▶ Assignment
Your job is to transcribe the material exactly. Keep every line.

-- Excerpted records follows --

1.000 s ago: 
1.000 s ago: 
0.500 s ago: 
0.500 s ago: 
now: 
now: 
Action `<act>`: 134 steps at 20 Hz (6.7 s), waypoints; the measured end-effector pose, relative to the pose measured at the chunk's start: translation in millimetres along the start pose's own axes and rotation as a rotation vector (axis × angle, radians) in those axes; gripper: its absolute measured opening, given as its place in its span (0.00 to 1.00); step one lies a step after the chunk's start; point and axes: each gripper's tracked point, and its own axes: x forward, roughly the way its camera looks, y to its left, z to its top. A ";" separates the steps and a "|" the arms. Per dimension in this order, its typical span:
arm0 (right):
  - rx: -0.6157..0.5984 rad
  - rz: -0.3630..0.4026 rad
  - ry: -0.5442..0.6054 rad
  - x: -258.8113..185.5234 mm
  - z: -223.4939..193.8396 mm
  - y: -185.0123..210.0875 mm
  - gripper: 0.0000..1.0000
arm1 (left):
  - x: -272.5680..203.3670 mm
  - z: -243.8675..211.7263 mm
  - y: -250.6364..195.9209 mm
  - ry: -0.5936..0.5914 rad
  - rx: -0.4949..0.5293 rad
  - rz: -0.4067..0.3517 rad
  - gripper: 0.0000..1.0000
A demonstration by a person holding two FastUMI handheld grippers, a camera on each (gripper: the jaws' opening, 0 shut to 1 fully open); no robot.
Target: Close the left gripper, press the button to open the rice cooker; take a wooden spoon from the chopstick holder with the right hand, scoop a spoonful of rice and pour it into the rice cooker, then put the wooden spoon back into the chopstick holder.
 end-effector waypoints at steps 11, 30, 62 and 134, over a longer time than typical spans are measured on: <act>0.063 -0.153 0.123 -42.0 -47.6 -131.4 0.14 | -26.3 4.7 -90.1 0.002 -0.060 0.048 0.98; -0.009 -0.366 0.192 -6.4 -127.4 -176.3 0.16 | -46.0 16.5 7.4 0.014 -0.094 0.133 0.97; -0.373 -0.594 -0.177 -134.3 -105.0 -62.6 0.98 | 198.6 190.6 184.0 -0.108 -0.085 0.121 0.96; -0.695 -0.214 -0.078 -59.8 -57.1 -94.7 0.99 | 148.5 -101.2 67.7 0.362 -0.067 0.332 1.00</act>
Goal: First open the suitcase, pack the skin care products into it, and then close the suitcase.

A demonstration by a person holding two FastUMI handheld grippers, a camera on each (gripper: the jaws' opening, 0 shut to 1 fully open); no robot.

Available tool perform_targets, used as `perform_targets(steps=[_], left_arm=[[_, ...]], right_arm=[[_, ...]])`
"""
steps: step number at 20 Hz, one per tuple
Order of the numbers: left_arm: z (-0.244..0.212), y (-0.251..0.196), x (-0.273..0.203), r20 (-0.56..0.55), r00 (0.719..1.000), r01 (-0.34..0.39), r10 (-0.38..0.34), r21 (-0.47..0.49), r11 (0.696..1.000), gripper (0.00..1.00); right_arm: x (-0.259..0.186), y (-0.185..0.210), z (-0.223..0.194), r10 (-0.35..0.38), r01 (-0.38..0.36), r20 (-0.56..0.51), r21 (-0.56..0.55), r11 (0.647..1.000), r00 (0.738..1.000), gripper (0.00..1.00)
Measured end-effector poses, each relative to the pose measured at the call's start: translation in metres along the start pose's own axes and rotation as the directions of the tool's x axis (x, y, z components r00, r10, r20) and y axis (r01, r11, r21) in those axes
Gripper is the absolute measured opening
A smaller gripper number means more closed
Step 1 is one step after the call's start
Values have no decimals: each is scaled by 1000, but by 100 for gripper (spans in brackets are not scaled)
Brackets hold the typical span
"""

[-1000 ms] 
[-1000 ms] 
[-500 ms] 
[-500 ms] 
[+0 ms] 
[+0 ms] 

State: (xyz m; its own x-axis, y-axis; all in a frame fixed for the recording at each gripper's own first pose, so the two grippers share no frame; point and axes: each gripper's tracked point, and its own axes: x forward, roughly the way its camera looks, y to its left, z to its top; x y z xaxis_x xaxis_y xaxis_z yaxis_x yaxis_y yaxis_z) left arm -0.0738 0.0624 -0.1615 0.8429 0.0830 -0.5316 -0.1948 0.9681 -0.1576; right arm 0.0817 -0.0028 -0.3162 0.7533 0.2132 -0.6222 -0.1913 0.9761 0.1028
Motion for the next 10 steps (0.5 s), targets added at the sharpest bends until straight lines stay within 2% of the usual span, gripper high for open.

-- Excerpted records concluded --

▶ Solved exercise
1.000 s ago: 
1.000 s ago: 
0.500 s ago: 
0.500 s ago: 
now: 
now: 
Action `<act>`: 134 steps at 20 Hz (6.7 s), waypoints; the measured end-effector pose, relative to the pose measured at the chunk's start: translation in millimetres along the start pose's own axes and rotation as a rotation vector (axis × angle, radians) in those axes; gripper: its absolute measured opening, given as its place in its span (0.00 to 1.00); step one lies a step after the chunk's start; point and axes: each gripper's tracked point, and its own axes: x forward, roughly the way its camera looks, y to its left, z to its top. A ";" separates the steps and a "|" the arms. Per dimension in this order, its typical span:
arm0 (right):
  - rx: -0.6157..0.5984 rad
  - rz: -0.3630..0.4026 rad
  - ry: -0.5442..0.6054 rad
  - x: -258.8113..185.5234 mm
  - z: -223.4939..193.8396 mm
  - y: -185.0123..210.0875 mm
  - gripper: 0.0000..1.0000
arm1 (left):
  - x: -272.5680..203.3670 mm
  - z: -243.8675..211.7263 mm
  - y: -250.6364..195.9209 mm
  - ry: -0.5936..0.5914 rad
  - rx: -0.4949..0.5293 rad
  - rz: -0.4067..0.3517 rad
  - gripper: 0.0000..1.0000
A demonstration by a person holding two FastUMI handheld grippers, a camera on each (gripper: the jaws' opening, 0 shut to 1 fully open); no robot.
Target: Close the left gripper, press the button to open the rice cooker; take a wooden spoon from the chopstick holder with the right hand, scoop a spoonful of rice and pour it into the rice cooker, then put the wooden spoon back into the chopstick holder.
 end-effector waypoints at steps 11, 30, 62 and 134, over a longer time than typical spans are measured on: <act>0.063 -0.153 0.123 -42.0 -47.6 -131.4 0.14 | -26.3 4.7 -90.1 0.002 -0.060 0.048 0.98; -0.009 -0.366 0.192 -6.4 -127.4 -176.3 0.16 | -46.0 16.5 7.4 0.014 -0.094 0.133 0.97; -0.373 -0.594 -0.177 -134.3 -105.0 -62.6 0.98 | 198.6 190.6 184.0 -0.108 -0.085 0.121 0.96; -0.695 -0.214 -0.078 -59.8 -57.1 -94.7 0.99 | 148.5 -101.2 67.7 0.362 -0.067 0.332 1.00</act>
Goal: First open the suitcase, pack the skin care products into it, and then close the suitcase.

A demonstration by a person holding two FastUMI handheld grippers, a camera on each (gripper: the jaws' opening, 0 shut to 1 fully open); no robot.

Available tool perform_targets, used as `perform_targets(steps=[_], left_arm=[[_, ...]], right_arm=[[_, ...]])`
"""
steps: step number at 20 Hz, one per tuple
Order of the numbers: left_arm: z (-0.244..0.212), y (-0.251..0.196), x (-0.273..0.203), r20 (-0.56..0.55), r00 (0.719..1.000), r01 (-0.34..0.39), r10 (-0.38..0.34), r21 (-0.47..0.49), r11 (0.696..1.000), gripper (0.00..1.00); right_arm: x (-0.259..0.186), y (-0.185..0.210), z (-0.223..0.194), r10 (-0.35..0.38), r01 (-0.38..0.36), r20 (-0.56..0.51), r21 (-0.56..0.55), r11 (0.647..1.000), r00 (0.738..1.000), gripper (0.00..1.00)
Measured end-effector poses, each relative to the pose measured at the call's start: translation in metres along the start pose's own axes and rotation as the directions of the tool's x axis (x, y, z components r00, r10, r20) and y axis (r01, r11, r21) in those axes
Gripper is the absolute measured opening
A smaller gripper number means more closed
Step 1 is one step after the call's start
Values have no decimals: each is scaled by 1000, but by 100 for gripper (spans in brackets are not scaled)
Brackets hold the typical span
"""

[-1000 ms] 
[-1000 ms] 
[-500 ms] 
[-500 ms] 
[+0 ms] 
[+0 ms] 

State: (xyz m; its own x-axis, y-axis; all in a frame fixed for the recording at each gripper's own first pose, so the two grippers share no frame; point and axes: each gripper's tracked point, and its own axes: x forward, roughly the way its camera looks, y to its left, z to its top; x y z xaxis_x xaxis_y xaxis_z yaxis_x yaxis_y yaxis_z) left arm -0.0738 0.0624 -0.1615 0.8429 0.0830 -0.5316 -0.1948 0.9681 -0.1576; right arm 0.0817 -0.0028 -0.3162 0.7533 0.2132 -0.6222 -0.1913 0.9761 0.1028
Motion for the next 10 steps (0.5 s), targets added at the sharpest bends until straight lines stay within 2% of the usual span, gripper high for open.

The exercise has been carried out completely.